Mumbai Diary: Friday Dossier
The city - sliced, diced and served with a dash of sauce
Andheri traffic can change your plans, they say. And that's what actor Sonali Kulkarni did on Thursday when she arrived in the suburb. First, she ditched her car and boarded the Metro from Andheri to Versova, where she was spotted by this mid-day photographer. Next, Kulkarni asked her for directions to Lokhandwala, and took her advice and hopped into an auto rickshaw! Pic/Sneha kharabe
Art for a cause
Kerala may no longer be in the news for the flood that devastated the state in August last year, but people are still picking up the pieces to get back on their feet. In the bid to do its bit for its home state, the Kochi Biennale Foundation, which is the parent organisation of the ongoing Kochi-Muziris Biennale, has tied up with auction house Saffronart for the first live fundraiser art auction in Kerala.
Called Art Rises for Kerala, proceeds from it will be donated to the Government of Kerala Chief Minister's Distress Relief Fund. Works have been donated by Anish Kapoor, Atul Dodiya, Anju Dodiya and GR Iranna, and there are even two rare drawings by Amrita Sher-Gil in there. The sale will have no buyer's premium. The 42 artworks are available for viewing until January 18, when the auction will take place.
Preserving his childhood memories
When a bookstore shuts down, it isn't just a brick and mortar space that ceases to exist. It marks the end of an era for those who have spent hours inside, perusing books, soaking in the smell of new tomes and yellowing pages, and getting transformed for life in the process.
So when Roshan Abbas learnt that Hobby Corner, a bookstore in his hometown of Lucknow had shut down and the owner was selling books by the roadside, he took to social media to galvanise support for the elderly man.
"Let's do something. He gave us our childhood," the actor and presenter said, appealing to his Lucknow-based followers. But responses came in from all over, including singer Meiyang Chang who said reading habits need to be supported.
Abbas will be launching a crowd-funding campaign soon. "I have sent someone to meet him. [We'll] then raise funds on an online platform and monitor how they are used," he said.
A unique celebration
A Lucknowi cuisine eatery in Juhu is celebrating completing one year in a unique way — by donating wheelchairs to a neighbouring hospital. "We got to know that Cooper Hospital needs wheelchairs, so we have decided to donate a few there to celebrate rather than using that money for marketing the restaurant," Farid Khan, owner of KBN Kitchens, told this diarist.

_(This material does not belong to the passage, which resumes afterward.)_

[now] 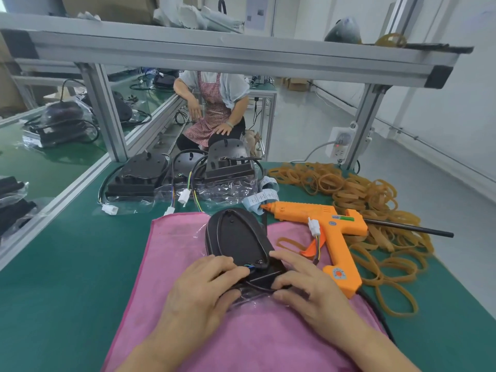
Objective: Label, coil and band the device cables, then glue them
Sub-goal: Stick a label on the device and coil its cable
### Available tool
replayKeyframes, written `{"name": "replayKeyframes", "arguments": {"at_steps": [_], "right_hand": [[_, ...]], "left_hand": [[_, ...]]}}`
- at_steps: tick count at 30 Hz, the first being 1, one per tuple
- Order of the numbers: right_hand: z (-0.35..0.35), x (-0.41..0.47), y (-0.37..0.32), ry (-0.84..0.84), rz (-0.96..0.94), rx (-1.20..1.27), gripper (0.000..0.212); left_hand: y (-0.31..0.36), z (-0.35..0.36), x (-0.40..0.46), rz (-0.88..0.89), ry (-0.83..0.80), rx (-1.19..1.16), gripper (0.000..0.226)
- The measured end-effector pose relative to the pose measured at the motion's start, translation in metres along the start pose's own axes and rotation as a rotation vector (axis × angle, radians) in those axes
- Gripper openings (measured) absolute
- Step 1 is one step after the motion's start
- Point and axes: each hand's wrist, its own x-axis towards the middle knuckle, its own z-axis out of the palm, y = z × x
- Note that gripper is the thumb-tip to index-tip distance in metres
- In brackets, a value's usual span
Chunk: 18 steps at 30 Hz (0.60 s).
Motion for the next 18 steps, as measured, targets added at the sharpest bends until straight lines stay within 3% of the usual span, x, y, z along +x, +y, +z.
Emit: {"name": "replayKeyframes", "arguments": {"at_steps": [4,7,10,13,18], "right_hand": [[-0.016,0.019,-0.008,0.021,-0.250,-0.468,0.015],[-0.026,0.029,-0.007,-0.006,-0.247,-0.690,0.010],[-0.032,0.024,0.001,-0.034,-0.144,-0.691,0.019],[-0.031,0.016,0.003,-0.031,-0.139,-0.632,0.002],[-0.037,0.027,0.000,-0.016,-0.049,-0.493,0.015]], "left_hand": [[-0.001,-0.006,0.006,0.062,-0.029,0.087,0.035],[0.002,-0.004,0.008,0.126,-0.038,0.211,0.042],[0.005,0.001,0.006,0.126,-0.029,0.269,0.046],[0.005,0.008,0.000,0.129,0.009,0.290,0.050],[0.009,0.006,0.013,0.202,0.022,0.204,0.032]]}}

"Ours is a small venture and we haven't even broken even yet, but we just wanted to do something for our first anniversary, and this seemed apt. My father couldn't walk properly for a brief period, and we needed a wheelchair to help him move around. We know how much running around happens in hospitals," he informs. They have placed the order with a Bombay-based supplier and the donation is scheduled for next weekend. However, their restaurant is not wheelchair-friendly yet owing to shortage of space. But Khan does hope to move to a bigger space, which is disabled-friendly.
A groom from 18 years ago
These days it's refreshing to read about Anjuman Atash Behram in any context other than being caught in the tussle between the Mumbai Metro Rail Corporation Limited and the Parsi community. The community has been seeking the realignment of a tunnel for the Metro-3 line that goes below two revered fire temples, including the Atash Behram, as it could cause structural damage.
But it was once a place to celebrate milestones minus any impending threat, as photographer Chirodeep Chaudhuri was reminded of when a Parsi couple wrote to him recently, 18 years after he made their special day a little more special.
"My friend and I had been shooting pictures in South Bombay. We found ourselves at Dhobi Talao and saw a bride and her groom alighting from a car. I remember being tentative about shooting a picture but the bride gave me a smile. As non-Parsis we weren't allowed to step beyond the gates but I got to witness my first Parsi wedding," he wrote on Instagram.
Back with a bang
It was towards the fag end of November, and peak season in the picturesque state of Goa when news broke that the celebrated Burmese eatery, Bomra's had been caught in controversy for allegedly serving dog meat.
This diarist had reached out Bawmra Jap, its chef and owner, and at the time he had said, "It's ludicrous. They have no basis whatsoever." And that the claims were bizarre comes through in the fact that a month and a half later, Jap and his celebrity-den are entirely back in action.
Now, we hear, Jap will be in town from today for a week-long visit to work on new dishes for Miss T, 2018's lauded opening co-helmed by Gauri Devidayal, who said, "We can't wait to have him back in the house." Jap can't wait to get back into the kitchen either. "Bombay folks can expect exciting new additions to the menu!" he said.